Improvements to saving confidence, quality estimation, and sample usability #900

mshannon-sil · 2025-12-17T19:19:29Z

This PR addresses a number of requested improvements across features related to confidence, quality estimation, and sampling usability:

Adds a script to draw a representative sample from verse usabilities
Adds quality-estimation as a flag for experiment.py and translate.py
Adds labels to quality estimation scores
Fixes the index when saving confidence from .txt files
Saves verse level confidence separate from verse/token confidence file for readability and easier parsing
Ensures quality_estimation and sample_usability use canonical ordering
Saves projected chrf3 side by side with usability in the usability files
Automatically saves verse-level scores in test.py
Changes quality estimation to use the new verse-level test scores rather than diff_predictions
Other minor changes

This change is

…sed indexing to reflect row number in file

…ce and chrf3

benjaminking

@benjaminking reviewed 6 files and all commit messages, and made 8 comments.
Reviewable status: all files reviewed, 7 unresolved discussions (waiting on @ddaspit and @mshannon-sil).

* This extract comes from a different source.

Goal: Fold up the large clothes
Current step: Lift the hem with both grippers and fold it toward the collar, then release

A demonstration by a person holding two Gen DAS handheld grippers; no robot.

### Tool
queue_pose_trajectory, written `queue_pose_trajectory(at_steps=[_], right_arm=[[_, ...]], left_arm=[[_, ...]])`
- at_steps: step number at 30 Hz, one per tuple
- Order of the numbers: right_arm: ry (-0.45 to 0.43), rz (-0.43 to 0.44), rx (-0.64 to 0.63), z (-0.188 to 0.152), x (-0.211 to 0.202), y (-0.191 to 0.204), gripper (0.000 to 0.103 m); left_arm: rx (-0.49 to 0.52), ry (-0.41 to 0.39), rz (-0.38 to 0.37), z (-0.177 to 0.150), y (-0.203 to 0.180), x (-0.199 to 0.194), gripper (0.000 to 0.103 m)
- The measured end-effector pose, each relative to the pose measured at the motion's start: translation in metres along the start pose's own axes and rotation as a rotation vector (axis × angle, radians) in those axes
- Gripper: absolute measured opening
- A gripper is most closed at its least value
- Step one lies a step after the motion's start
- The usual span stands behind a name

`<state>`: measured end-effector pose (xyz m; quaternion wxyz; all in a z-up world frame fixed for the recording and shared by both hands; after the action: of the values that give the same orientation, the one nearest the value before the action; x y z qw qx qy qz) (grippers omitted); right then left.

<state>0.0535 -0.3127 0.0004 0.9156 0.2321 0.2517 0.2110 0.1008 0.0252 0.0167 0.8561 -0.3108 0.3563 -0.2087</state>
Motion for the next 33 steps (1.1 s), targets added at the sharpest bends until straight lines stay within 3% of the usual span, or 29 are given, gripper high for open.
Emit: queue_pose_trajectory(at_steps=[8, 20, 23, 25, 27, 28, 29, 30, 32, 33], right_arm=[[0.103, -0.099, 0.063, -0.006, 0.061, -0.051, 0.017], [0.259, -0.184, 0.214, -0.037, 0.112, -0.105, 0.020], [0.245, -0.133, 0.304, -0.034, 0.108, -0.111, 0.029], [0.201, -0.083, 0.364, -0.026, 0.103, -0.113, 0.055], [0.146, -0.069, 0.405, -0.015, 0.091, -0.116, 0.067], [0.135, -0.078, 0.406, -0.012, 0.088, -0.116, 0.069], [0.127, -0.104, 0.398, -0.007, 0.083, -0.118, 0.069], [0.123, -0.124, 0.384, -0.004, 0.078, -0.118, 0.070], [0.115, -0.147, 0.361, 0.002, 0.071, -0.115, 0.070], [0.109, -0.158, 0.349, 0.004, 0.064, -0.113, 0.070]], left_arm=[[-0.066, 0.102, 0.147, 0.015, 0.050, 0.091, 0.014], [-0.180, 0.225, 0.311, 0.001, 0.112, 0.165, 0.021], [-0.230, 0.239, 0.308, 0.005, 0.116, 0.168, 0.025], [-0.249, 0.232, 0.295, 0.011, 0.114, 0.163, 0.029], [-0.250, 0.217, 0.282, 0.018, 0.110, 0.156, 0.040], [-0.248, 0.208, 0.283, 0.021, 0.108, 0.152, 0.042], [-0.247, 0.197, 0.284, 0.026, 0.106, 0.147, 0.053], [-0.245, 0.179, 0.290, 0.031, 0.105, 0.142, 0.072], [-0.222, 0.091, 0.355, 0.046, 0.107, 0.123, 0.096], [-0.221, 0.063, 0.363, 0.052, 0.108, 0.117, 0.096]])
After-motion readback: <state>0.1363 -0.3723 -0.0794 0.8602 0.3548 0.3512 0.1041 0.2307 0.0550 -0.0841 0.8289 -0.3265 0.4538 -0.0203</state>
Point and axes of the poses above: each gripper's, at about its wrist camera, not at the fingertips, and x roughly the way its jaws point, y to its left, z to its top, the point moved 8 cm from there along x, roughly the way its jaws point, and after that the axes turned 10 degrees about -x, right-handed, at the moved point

silnlp/common/sample_usability.py line 128 at r1 (raw file):

    )
    parser.add_argument(
        "--random-state",

Maybe rename this "random-seed"? for consistency with other scripts?

silnlp/nmt/quality_estimation.py line 44 at r1 (raw file):

@dataclass
class BookScores:

Nice use of inheritance and composition here. It really helps to make the code clearer.

silnlp/nmt/quality_estimation.py line 76 at r1 (raw file):

        book = file_scores[0].vref.book if file_scores else None
        verse_scores += file_scores
        if confidence_file.with_suffix(".chapters.tsv").is_file():

It would probably require some refactoring (maybe a class wrapping confidence_files?), but I'd like if there was a way to keep the logic about what the various confidence files are called all in one place, so we wouldn't have to update in multiple places if it changes.

silnlp/nmt/quality_estimation.py line 127 at r1 (raw file):

def get_verse_scores(input_file_path: Path, slope: float, intercept: float) -> List[VerseScore]:

If I'm correct, input_file_path is pointing to a confidences file? Changing the name to reflect that might be helpful for understanding what's going on (since there are so many different files involved here)

silnlp/nmt/translate.py line 129 at r1 (raw file):

                        tags,
                    )
                    if save_confidences:

I wonder if we should just always be saving confidence files? Do you see any downsides of that? Now that we're having to pass confidence files around in the code, it would help to simplify things.

silnlp/nmt/experiment.py line 162 at r1 (raw file):

                raise RuntimeError("A Scripture book, file, or file prefix must be specified for translation.")

        # Run quality estimation once after all translations complete

I wonder if we ought to be doing quality estimation in each of the translate functions instead (probably calling a function to do that)? We could just pass along the quality_estimation parameter and then don't have to return the list of confidence files.

silnlp/nmt/test.py line 435 at r1 (raw file):

def write_sentence_bleu(

What was the impetus in getting rid of SentenceBleu?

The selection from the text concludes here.